What to produce
Run through the data and copy out every line that mentions the word "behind".

Exercise inputs
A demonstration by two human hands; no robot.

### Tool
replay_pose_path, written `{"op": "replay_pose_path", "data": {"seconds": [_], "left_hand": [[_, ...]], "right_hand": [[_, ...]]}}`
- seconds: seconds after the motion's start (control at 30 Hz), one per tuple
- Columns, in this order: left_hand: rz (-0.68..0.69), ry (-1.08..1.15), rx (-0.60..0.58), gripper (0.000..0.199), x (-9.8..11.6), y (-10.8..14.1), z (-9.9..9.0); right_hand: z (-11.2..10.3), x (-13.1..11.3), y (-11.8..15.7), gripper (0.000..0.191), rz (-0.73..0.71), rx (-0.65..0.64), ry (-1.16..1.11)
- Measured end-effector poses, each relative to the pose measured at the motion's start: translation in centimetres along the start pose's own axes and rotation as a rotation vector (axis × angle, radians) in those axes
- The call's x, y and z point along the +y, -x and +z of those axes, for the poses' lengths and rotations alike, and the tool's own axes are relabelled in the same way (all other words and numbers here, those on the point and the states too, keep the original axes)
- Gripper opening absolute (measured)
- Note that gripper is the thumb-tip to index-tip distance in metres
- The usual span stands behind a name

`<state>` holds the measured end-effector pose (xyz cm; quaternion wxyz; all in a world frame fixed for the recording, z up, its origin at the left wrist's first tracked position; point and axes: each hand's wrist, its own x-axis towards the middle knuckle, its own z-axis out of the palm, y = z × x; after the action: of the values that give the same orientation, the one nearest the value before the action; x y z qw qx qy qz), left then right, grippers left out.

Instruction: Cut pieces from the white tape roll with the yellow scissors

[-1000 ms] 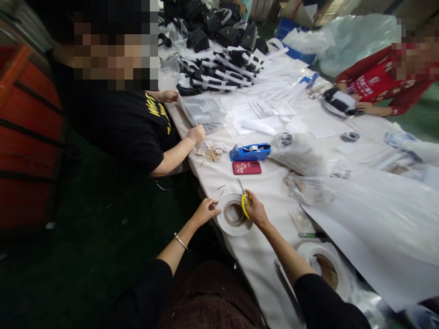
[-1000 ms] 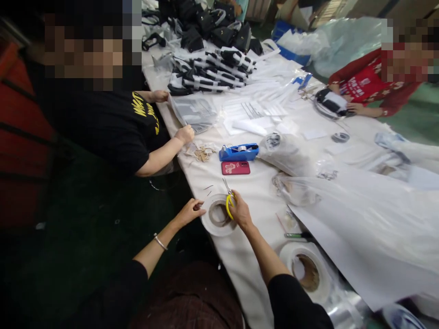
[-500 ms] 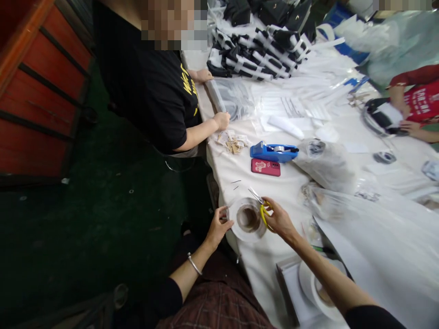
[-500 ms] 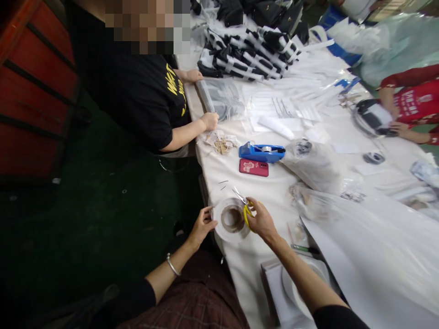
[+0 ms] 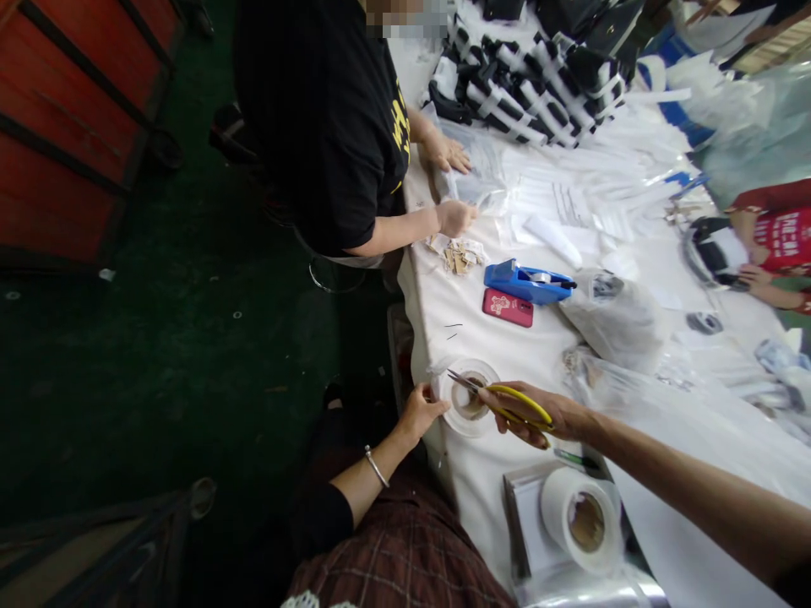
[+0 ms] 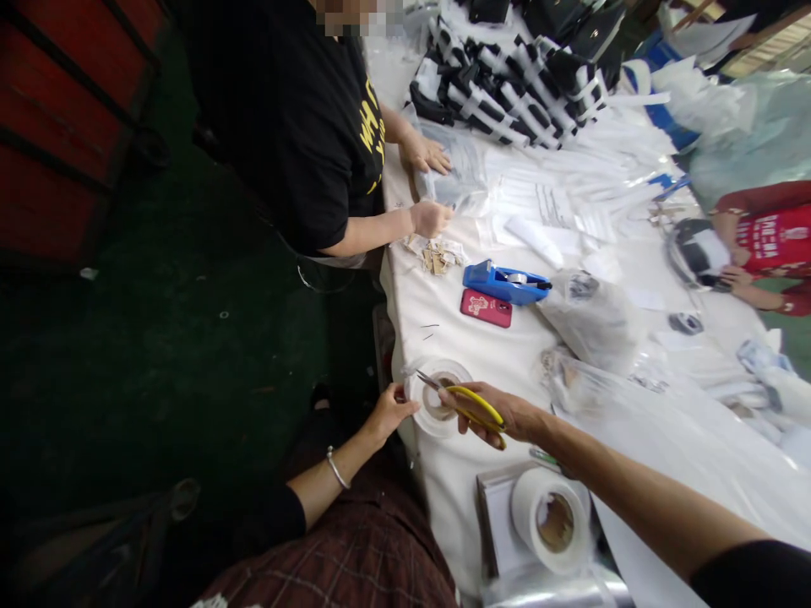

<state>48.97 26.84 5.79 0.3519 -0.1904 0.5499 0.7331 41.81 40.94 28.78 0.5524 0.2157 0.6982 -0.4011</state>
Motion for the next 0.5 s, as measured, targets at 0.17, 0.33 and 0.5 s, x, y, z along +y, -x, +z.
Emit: {"op": "replay_pose_path", "data": {"seconds": [0.17,0.33,0.5], "left_hand": [[0.002,0.047,0.006,0.045,-1.4,0.7,0.4],[0.032,0.103,-0.017,0.047,-1.7,0.8,0.4],[0.028,0.095,-0.028,0.045,-1.7,0.9,0.5]], "right_hand": [[-0.2,-0.2,-1.1,0.057,0.047,-0.07,0.026],[0.1,-0.2,-2.1,0.056,0.068,-0.083,0.034],[0.1,-0.6,-2.3,0.057,0.019,-0.023,0.054]]}}
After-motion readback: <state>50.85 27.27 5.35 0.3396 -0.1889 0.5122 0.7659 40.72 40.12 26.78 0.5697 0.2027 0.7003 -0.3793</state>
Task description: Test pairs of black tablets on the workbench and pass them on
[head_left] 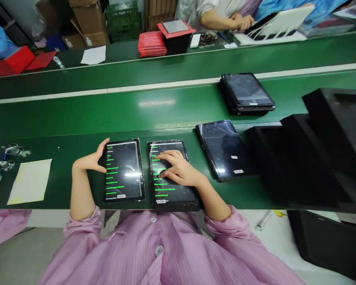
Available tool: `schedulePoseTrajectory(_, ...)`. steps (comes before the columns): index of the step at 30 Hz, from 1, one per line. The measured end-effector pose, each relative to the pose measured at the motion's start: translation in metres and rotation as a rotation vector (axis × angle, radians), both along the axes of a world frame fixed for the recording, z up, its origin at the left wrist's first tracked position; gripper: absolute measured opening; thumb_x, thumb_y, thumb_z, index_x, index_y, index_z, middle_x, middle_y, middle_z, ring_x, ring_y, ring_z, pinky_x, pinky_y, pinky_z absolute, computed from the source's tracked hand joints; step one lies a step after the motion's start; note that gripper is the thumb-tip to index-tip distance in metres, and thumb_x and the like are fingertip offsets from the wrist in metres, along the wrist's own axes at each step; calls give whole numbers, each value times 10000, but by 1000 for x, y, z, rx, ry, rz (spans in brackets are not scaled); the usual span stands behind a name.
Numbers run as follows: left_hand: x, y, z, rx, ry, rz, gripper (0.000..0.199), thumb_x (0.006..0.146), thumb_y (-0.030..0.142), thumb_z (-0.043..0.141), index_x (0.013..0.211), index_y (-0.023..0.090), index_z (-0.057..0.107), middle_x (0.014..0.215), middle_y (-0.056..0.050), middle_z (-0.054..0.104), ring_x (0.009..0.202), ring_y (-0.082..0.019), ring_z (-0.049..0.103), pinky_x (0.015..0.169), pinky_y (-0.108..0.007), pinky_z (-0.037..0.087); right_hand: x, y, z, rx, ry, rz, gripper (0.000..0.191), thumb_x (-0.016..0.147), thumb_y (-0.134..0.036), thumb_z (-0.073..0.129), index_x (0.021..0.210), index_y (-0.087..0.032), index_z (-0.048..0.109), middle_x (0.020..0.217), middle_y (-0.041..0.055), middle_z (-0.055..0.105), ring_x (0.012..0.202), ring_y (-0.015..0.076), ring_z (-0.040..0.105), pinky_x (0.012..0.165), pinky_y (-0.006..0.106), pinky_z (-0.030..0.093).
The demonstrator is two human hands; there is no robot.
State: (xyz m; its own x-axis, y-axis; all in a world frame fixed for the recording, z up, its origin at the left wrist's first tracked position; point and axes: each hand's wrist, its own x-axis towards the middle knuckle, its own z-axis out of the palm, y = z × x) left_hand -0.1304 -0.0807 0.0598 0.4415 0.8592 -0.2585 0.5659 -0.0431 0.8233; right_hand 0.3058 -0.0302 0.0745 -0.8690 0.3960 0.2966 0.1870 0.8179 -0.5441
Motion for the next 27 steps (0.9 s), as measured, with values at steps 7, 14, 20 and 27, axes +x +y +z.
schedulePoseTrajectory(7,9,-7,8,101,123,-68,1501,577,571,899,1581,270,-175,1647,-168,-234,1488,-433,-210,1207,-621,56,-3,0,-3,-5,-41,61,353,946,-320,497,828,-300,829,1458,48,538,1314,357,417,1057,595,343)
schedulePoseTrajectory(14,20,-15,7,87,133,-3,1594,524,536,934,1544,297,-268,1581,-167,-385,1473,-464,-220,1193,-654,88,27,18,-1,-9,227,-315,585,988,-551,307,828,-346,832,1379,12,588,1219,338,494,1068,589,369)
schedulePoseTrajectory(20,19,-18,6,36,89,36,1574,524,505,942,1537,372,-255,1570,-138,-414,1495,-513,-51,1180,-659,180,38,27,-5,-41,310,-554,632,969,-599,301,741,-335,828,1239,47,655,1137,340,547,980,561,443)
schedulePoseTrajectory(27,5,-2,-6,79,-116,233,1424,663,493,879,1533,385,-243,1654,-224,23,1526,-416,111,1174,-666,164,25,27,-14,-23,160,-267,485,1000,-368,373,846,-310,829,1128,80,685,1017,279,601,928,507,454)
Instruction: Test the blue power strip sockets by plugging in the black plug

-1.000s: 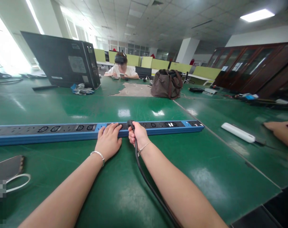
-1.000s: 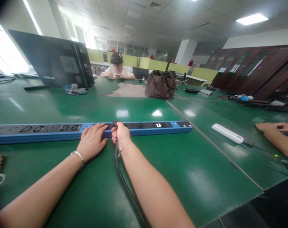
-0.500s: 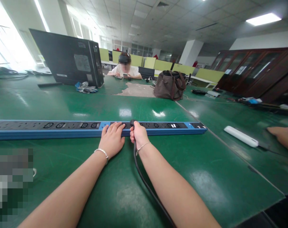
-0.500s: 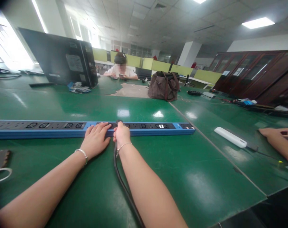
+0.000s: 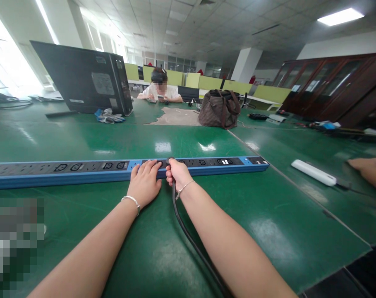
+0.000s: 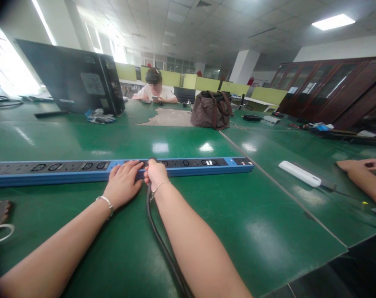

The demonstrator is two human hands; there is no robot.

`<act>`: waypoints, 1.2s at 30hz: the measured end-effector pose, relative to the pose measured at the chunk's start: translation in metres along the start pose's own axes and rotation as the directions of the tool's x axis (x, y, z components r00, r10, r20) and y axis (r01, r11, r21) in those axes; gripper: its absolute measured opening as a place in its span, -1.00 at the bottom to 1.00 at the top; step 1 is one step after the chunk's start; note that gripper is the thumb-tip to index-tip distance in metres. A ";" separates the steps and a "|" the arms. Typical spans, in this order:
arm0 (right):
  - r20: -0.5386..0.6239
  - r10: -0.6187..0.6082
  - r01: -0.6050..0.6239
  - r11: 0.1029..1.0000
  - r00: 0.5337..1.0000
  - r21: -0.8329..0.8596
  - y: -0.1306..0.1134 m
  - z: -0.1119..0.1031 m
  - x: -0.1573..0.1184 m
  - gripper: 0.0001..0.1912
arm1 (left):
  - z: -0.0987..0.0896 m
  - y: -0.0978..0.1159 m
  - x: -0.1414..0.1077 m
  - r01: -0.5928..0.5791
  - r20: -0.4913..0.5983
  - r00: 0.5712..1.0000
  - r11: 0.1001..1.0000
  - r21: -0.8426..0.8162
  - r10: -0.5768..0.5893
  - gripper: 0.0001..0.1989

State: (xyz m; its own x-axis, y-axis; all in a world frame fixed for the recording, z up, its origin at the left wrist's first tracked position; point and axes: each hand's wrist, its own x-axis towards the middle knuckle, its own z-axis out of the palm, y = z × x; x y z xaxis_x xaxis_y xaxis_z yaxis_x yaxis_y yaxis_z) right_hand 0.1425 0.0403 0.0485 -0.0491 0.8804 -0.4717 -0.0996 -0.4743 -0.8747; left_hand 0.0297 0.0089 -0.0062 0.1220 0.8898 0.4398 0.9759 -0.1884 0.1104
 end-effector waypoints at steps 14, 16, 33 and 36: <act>0.042 0.012 -0.007 0.994 0.999 -0.113 -0.004 -0.008 0.004 -0.61 | -0.002 0.000 -0.001 -0.010 0.031 0.999 1.000 -0.003 0.010 -0.47; 0.073 0.048 -0.037 0.989 0.996 -0.144 -0.007 -0.012 0.008 -0.60 | -0.002 -0.001 -0.001 -0.011 0.030 0.999 1.000 -0.005 0.012 -0.47; 0.094 -0.852 0.471 0.189 0.515 -0.862 0.026 -0.103 0.010 -0.74 | -0.027 0.023 0.004 0.133 0.125 0.986 0.971 -0.199 -0.109 -0.55; 0.238 -0.855 0.492 0.022 0.460 -0.870 0.030 -0.102 0.018 -0.64 | -0.030 0.033 0.013 0.358 0.229 0.931 0.845 -0.398 -0.286 -0.53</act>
State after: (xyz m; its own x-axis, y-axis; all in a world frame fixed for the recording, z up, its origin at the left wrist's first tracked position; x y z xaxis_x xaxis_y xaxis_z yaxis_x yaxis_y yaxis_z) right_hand 0.2401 0.0420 0.0025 -0.1744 0.8117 0.5574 0.8382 0.4194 -0.3484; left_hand 0.0584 0.0019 0.0296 -0.1243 0.9769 0.1739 0.7960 -0.0065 0.6053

Answer box
- The usual span stands behind a name
Available tool: `schedulePoseTrajectory(_, ...)`. steps (comes before the columns): index of the step at 30 Hz, from 1, one per line. The measured end-effector pose, each relative to the pose measured at the motion's start: translation in metres and rotation as a rotation vector (axis × angle, radians), both along the axes of a world frame fixed for the recording, z up, its origin at the left wrist's first tracked position; gripper: absolute measured opening; thumb_x, thumb_y, thumb_z, index_x, index_y, index_z, middle_x, middle_y, middle_z, ring_x, ring_y, ring_z, pinky_x, pinky_y, pinky_z absolute, computed from the source's tracked hand joints; step one lies a step after the motion's start; note that gripper is the thumb-tip to index-tip distance in metres, and thumb_x and the like are fingertip offsets from the wrist in metres, along the wrist's own axes at each step; calls give whole numbers, each value times 10000, but by 1000 for x, y, z, rx, ry, rz (spans in brackets are not scaled); the usual span stands behind a name.

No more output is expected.